Blackwell: Powering the Factories of Intelligence
Blackwell is more than a GPU — it’s the backbone of an entire system architecture built to fuel the world’s AI factories. These massive computing engines produce intelligence at unprecedented scale, training and serving the largest AI models ever created.
Today’s frontier AI models already stretch into hundreds of billions of parameters, serving nearly a billion users weekly. The next generation will push well beyond a trillion parameters, trained on datasets with tens of trillions of tokens spanning text, images, and video.
Meeting this demand requires scaling data centers to thousands of systems working in parallel. But even more powerful gains come from scaling up — building a bigger, more efficient computer.

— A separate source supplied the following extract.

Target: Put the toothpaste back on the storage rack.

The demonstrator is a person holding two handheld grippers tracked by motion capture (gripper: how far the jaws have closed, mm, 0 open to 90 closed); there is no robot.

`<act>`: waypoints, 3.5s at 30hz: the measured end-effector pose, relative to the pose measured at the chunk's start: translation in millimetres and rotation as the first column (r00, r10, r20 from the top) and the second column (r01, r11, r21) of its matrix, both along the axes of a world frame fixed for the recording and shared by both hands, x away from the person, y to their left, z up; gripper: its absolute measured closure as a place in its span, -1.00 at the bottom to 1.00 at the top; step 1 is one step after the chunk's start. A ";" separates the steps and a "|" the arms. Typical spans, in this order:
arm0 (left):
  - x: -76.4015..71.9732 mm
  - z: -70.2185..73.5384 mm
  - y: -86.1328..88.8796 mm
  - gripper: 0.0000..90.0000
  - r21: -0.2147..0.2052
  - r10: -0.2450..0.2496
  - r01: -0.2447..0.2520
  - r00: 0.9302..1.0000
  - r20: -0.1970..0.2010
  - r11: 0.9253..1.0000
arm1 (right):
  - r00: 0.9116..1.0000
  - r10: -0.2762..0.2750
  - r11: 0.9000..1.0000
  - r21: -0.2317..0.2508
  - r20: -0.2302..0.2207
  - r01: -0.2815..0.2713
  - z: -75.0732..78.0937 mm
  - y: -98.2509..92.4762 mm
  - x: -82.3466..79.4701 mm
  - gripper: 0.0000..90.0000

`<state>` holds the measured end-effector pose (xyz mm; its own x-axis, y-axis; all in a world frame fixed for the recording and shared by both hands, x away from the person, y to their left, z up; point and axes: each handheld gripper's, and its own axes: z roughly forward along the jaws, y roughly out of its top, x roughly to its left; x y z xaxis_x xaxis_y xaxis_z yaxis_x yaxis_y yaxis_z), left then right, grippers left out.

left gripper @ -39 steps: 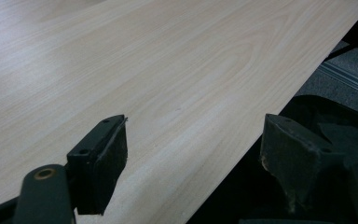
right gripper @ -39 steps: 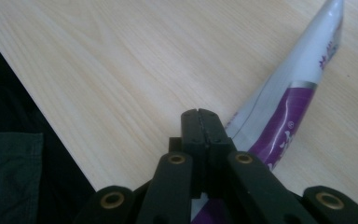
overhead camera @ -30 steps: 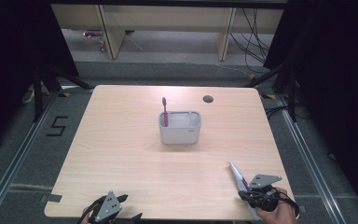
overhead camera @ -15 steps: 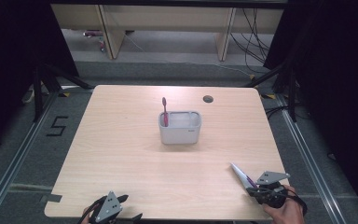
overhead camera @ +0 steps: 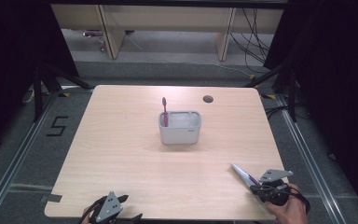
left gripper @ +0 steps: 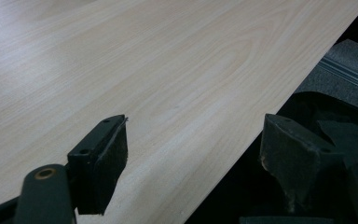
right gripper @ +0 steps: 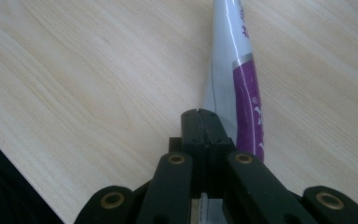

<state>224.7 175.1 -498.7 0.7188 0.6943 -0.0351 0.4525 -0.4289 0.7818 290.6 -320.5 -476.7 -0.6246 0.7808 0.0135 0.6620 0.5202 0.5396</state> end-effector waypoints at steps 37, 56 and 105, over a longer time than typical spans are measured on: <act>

That’s where Blackwell redefines the limits.
The Most Demanding Computing Challenge
AI factories are the machines of the next industrial revolution. Their product is intelligence, and their core task is AI inference — the most demanding computing workload today.
To succeed, these factories need infrastructure that can flex, expand, and maximize every ounce of compute power. That means harmonizing compute, networking, storage, power, and cooling — integrated from silicon to system racks — and unified by software that treats tens of thousands of Blackwell GPUs as one.

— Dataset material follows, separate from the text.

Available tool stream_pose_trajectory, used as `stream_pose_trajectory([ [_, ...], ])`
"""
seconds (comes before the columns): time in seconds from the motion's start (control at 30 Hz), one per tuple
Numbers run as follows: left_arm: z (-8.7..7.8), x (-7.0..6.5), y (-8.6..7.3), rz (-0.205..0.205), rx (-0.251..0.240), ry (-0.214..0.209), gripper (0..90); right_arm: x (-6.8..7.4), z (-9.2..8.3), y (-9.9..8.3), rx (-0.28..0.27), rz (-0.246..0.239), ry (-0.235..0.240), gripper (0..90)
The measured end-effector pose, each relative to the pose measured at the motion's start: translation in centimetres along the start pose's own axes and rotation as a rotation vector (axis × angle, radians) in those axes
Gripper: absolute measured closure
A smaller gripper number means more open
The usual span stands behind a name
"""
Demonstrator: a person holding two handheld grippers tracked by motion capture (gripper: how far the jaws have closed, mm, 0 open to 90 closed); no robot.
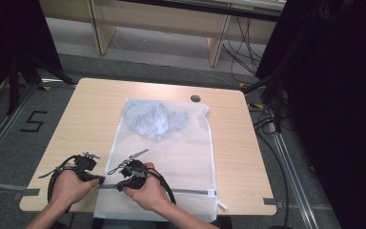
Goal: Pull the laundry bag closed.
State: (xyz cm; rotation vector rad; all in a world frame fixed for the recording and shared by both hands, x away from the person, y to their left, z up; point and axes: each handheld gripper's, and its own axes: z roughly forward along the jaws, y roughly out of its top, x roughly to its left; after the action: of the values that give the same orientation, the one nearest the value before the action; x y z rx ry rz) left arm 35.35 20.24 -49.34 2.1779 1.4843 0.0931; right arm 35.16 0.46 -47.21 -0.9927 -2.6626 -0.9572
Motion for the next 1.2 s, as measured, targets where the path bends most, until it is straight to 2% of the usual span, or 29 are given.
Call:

At the heart of this transformation is the NVIDIA GB200 NVL72, a rack-scale system designed to function as a single massive GPU.
The Birth of a Superchip
Central to the system is the NVIDIA Grace Blackwell superchip, which fuses two Blackwell GPUs with one NVIDIA Grace CPU into a unified compute module.
This design delivers an order-of-magnitude leap in performance, made possible by NVIDIA NVLink chip-to-chip interconnect — first introduced with Hopper. NVLink enables direct memory sharing between CPU and GPUs, reducing latency and boosting throughput for massive AI workloads.
A New Interconnect for the Superchip Era
Scaling across multiple superchips without bottlenecks required a new approach. NVIDIA’s answer: the NVLink Switch spine.
This backbone connects 72 GPUs across 18 compute trays with over 5,000 high-performance copper cables, delivering a staggering 130 TB/s of bandwidth. That’s fast enough to move the internet’s peak traffic in less than a second.
One Giant GPU for Inference
All of this comes together in the GB200 NVL72 system — a feat of engineering weighing 1.5 tons, packed with 600,000 components, two miles of wiring, and millions of lines of code.
The result: a system that operates as a single giant virtual GPU, purpose-built for factory-scale AI inference where every nanosecond and watt counts.